The need to launch a product in all 27 Member States within two or three years from the marketing authorization to obtain an additional year of OMP marketing exclusivity seems complicated, if not unfeasible, for small and medium-sized entities (SMEs).
However, the Commission is enabling some leeway by allowing certain developers to have three years to launch. Those developers are the not-for-profit entities, the SMEs (as in Commission Recommendation 2003/361/EC), or developers that have received fewer than five centralized marketing authorizations.
For the benefit of these developers and for patients awaiting innovative medicines, the hope is that that the European Commission will consider extending this requirement to four years.

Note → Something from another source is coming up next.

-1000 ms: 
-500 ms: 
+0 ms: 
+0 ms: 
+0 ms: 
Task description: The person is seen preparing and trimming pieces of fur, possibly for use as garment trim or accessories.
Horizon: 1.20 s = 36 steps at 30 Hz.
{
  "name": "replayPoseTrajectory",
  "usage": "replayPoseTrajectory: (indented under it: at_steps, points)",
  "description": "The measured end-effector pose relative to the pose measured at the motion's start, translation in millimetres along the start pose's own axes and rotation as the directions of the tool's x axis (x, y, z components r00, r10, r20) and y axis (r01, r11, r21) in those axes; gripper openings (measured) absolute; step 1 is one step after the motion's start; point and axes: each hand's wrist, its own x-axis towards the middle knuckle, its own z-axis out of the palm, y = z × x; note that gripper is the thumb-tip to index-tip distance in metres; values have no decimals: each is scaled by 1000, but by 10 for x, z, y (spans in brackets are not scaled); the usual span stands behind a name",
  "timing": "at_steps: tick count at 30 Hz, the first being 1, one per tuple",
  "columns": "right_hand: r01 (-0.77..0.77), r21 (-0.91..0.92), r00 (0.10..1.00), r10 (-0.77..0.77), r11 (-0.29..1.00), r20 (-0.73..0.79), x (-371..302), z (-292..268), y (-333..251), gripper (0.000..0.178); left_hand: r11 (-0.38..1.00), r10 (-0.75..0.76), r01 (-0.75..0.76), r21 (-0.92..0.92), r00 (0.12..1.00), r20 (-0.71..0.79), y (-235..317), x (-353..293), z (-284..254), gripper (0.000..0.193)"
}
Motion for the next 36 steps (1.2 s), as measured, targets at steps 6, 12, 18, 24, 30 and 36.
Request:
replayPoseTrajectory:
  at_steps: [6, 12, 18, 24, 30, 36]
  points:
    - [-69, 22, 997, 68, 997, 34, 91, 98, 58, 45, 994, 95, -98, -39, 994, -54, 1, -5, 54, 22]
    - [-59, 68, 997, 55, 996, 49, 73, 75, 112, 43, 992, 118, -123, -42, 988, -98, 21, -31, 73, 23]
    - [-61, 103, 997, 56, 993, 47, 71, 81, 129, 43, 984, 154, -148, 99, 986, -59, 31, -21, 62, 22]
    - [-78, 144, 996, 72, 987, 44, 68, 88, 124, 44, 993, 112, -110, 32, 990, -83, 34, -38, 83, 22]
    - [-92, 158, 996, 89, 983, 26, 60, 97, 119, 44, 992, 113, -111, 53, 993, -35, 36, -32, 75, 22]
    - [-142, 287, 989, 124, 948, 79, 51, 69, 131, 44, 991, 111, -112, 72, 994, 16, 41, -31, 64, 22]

In the new EU Pharmaceutical Package regulation, “the first two new indications of an OMP will be rewarded with one year of exclusivity each” (Commission Regulation (EC) 2023/0131 (COD) Article 2).
Unfortunately, the regulation does not include a precise definition of a “new indication” (Commission Regulation (EC) 2023/0131 (COD) Article 2). Furthermore, the regulation states that an ODD ceases to be valid once the OMP has obtained a marketing authorization. It is unclear if the current regulation in which a sponsor cannot have orphan and non-orphan indications under the same license remains valid.
This new European Commission proposal may introduce uncertainty for SMEs developing innovative therapies for rare diseases. The window for industry stakeholders to submit feedback to the EC closed August 1, 2023, and the proposed EU Pharmaceutical Package remains under discussion until final adoption by the European Parliament and EU Council.